Problem requirements:
Starting at the first line of the entries below, please return exactly each line up to and including the one with "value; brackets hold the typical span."; pictures stay out.

Stored items
^^^^
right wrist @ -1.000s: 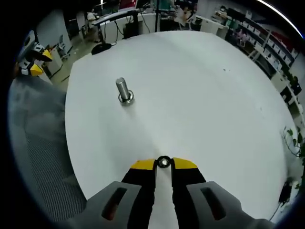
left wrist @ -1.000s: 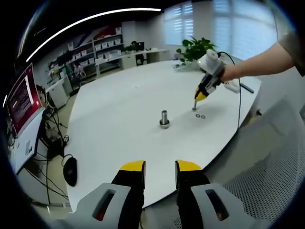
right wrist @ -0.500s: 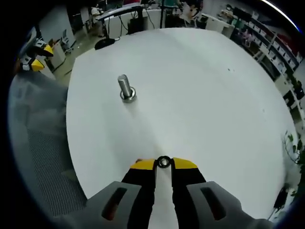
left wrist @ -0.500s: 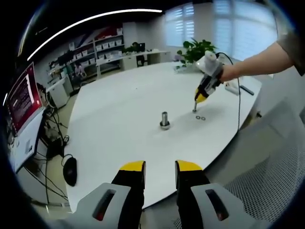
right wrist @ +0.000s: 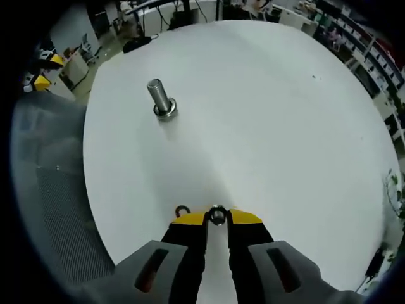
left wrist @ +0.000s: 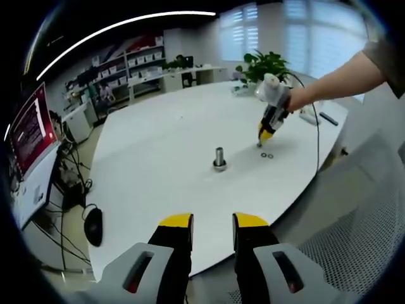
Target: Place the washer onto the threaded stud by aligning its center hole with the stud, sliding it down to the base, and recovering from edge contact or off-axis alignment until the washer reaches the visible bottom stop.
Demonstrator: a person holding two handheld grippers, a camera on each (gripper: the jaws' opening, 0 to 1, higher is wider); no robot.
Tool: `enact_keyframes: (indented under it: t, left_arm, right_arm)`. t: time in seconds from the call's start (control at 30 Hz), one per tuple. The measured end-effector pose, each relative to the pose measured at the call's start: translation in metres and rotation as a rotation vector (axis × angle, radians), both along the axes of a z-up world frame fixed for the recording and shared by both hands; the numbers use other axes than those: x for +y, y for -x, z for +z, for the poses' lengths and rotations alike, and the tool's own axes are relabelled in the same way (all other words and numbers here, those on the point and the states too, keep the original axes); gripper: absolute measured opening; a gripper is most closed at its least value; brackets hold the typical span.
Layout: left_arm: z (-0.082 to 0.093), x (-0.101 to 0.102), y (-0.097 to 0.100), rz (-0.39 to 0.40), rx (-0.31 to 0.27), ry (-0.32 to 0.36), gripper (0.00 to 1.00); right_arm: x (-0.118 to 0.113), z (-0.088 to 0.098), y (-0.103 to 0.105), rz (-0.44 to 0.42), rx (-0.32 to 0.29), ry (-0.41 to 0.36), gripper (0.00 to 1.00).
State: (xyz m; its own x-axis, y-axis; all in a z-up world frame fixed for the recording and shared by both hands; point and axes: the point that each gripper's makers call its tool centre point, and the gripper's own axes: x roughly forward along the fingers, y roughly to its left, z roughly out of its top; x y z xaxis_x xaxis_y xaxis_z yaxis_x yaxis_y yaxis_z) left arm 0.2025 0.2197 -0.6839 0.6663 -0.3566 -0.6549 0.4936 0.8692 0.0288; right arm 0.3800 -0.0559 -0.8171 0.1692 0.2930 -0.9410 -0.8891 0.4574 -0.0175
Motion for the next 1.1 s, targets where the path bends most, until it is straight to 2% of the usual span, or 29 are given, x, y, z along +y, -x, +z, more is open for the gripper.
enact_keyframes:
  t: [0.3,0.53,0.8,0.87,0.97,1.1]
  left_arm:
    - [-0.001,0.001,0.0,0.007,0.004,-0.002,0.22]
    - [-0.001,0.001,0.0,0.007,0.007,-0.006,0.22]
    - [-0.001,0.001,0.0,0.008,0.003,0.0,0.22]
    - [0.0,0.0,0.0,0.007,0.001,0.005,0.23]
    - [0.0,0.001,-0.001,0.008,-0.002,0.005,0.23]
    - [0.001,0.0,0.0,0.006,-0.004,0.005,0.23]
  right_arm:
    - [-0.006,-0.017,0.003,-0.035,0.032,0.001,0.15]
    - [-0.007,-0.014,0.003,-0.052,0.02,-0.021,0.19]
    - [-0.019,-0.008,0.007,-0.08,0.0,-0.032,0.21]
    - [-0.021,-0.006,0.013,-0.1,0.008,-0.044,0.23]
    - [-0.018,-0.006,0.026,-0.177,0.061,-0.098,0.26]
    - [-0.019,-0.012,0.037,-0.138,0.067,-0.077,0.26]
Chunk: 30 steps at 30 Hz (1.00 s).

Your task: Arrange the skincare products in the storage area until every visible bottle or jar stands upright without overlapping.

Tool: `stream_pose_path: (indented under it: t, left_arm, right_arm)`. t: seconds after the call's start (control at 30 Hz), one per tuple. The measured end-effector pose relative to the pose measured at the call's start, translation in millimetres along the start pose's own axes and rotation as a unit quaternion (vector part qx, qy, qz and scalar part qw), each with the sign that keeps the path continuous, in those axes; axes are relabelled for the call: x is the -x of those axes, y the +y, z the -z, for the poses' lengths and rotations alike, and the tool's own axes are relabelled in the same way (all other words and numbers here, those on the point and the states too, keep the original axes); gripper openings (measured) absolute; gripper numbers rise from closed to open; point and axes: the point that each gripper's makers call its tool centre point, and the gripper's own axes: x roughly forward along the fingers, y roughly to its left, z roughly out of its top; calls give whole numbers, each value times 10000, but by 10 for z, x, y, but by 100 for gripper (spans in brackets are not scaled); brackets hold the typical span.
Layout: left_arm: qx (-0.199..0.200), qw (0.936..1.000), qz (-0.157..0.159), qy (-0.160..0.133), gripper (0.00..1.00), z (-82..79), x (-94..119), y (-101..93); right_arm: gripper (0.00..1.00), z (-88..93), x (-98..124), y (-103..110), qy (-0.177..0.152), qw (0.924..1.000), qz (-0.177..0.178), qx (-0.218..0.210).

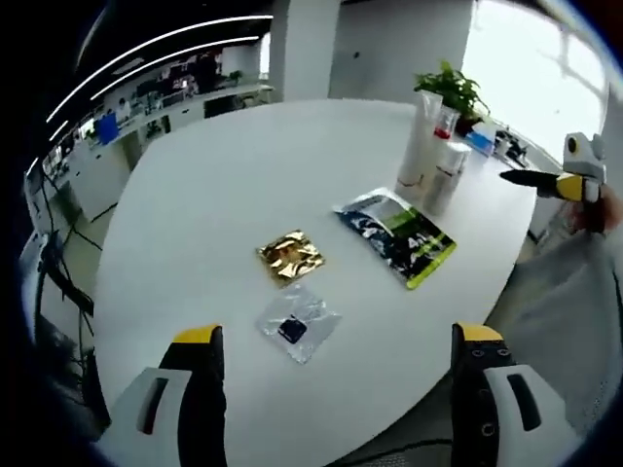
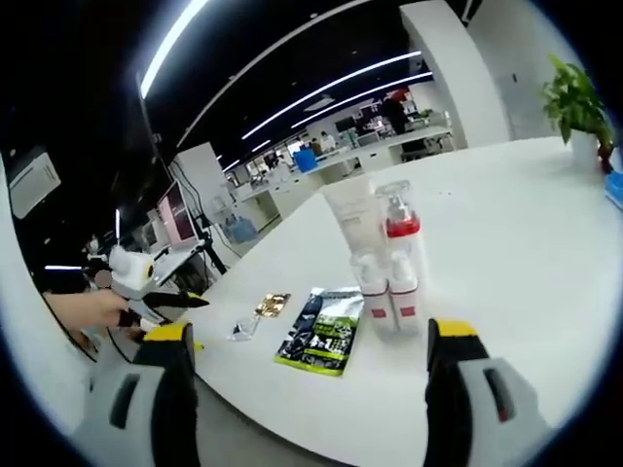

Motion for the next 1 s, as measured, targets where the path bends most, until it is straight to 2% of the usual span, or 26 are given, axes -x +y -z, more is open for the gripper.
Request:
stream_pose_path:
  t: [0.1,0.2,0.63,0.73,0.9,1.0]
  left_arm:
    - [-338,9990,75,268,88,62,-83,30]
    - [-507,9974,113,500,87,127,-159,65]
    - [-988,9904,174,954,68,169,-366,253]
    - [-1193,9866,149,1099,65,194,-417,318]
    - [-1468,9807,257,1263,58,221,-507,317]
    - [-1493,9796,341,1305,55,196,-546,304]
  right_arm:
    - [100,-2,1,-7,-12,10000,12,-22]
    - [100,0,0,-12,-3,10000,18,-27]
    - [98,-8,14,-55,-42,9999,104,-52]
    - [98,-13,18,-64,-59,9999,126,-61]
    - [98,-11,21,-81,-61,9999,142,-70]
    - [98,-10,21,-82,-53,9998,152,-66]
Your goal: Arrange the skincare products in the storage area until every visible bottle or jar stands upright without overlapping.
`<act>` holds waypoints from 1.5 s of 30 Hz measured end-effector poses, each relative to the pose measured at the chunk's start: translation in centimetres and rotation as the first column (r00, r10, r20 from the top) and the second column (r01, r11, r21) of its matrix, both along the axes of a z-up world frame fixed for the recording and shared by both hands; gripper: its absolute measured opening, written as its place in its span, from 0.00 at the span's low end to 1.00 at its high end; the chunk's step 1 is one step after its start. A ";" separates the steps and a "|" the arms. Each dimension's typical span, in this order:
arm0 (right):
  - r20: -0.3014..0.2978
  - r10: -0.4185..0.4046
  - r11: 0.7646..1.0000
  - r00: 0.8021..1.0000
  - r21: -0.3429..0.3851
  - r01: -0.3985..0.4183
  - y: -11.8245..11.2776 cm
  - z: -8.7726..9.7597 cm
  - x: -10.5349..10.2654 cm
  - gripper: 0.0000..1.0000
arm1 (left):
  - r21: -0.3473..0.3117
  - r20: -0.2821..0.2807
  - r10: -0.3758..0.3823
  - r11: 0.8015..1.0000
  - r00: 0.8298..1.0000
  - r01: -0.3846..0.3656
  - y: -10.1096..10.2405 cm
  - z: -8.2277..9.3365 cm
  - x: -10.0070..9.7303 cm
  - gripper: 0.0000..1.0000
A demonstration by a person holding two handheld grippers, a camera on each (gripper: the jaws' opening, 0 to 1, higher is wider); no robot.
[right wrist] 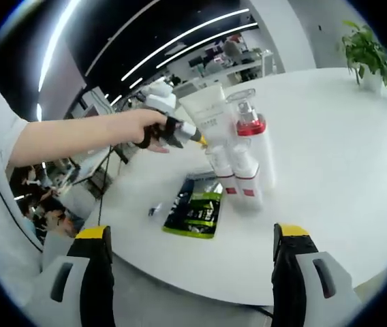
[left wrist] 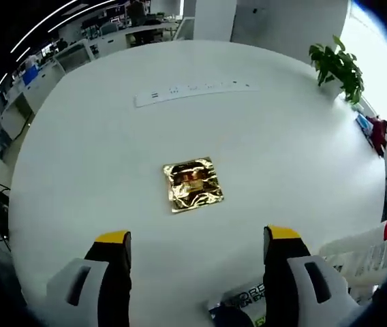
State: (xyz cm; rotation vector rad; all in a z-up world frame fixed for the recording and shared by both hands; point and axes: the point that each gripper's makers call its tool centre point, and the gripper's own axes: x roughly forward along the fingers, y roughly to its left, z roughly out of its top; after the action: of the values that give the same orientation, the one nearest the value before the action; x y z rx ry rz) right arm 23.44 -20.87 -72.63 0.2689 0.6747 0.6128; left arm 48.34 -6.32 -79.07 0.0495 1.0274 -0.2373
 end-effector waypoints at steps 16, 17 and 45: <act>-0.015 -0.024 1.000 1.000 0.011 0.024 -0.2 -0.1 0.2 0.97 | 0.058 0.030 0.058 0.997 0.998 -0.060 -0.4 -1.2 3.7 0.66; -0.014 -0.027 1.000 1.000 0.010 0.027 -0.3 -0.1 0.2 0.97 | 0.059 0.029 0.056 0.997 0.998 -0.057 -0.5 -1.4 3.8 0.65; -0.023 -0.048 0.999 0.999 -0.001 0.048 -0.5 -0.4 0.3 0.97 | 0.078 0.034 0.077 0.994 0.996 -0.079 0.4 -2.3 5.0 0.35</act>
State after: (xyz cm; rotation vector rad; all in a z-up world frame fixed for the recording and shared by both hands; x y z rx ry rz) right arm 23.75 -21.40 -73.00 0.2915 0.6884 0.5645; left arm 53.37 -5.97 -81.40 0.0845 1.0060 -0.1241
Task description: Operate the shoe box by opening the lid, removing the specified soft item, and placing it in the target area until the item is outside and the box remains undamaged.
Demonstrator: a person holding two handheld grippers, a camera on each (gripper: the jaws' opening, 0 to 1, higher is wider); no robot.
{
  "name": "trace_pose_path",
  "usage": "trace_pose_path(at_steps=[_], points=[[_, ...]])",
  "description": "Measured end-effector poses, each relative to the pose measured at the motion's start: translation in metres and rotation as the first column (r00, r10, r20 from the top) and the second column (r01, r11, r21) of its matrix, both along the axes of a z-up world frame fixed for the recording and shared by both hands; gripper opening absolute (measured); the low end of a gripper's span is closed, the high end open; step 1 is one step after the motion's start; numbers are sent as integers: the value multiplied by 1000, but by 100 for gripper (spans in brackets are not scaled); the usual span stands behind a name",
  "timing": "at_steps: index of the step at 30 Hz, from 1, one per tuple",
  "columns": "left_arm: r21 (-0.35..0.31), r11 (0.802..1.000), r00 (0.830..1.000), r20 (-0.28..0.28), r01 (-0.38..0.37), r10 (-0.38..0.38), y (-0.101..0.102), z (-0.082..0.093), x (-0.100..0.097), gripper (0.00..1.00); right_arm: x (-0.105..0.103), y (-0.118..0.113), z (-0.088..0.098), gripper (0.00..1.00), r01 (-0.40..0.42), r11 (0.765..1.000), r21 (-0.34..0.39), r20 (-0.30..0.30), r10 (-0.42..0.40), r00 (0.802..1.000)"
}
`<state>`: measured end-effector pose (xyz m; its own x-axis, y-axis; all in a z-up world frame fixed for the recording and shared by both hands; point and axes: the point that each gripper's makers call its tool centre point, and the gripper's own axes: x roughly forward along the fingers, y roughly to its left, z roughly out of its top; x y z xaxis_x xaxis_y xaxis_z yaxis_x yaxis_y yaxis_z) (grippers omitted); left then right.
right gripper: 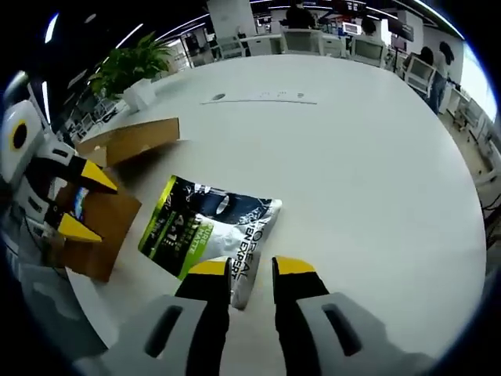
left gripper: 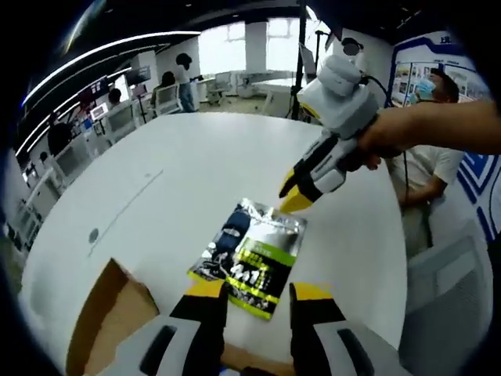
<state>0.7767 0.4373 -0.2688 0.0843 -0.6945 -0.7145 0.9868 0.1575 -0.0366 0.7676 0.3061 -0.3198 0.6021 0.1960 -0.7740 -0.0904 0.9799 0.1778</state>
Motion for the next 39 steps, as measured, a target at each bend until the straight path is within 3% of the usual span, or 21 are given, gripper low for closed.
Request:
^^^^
Result:
right wrist @ -1.000s: 
left wrist @ -1.000s: 
right wrist @ -0.500s: 
left wrist @ -0.500s: 
right wrist @ +0.000s: 
left wrist @ +0.000s: 
Target: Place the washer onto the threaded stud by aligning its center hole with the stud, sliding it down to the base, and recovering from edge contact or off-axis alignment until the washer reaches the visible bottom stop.
Demonstrator: a person holding two handheld grippers, a camera on each (gripper: the jaws' opening, 0 to 1, higher is wider); no robot.
Tool: `enact_keyframes: (indented under it: t, left_arm, right_arm)`. t: time in seconds from the call's start (control at 30 Hz), one per tuple. The measured end-effector pose, each relative to the pose measured at the call's start: translation in metres and rotation as a rotation vector (axis × angle, radians), both along the axes of a z-up world frame fixed for the recording and shared by both hands; the numbers use other axes than those: x for +y, y for -x, z for +z, for the poses' lengths and rotations alike, and the tool's own axes are relabelled in the same way (all other words and numbers here, those on the point and the states too, keep the original axes); gripper: absolute measured opening; a gripper is most closed at its least value; brackets hold the typical span.

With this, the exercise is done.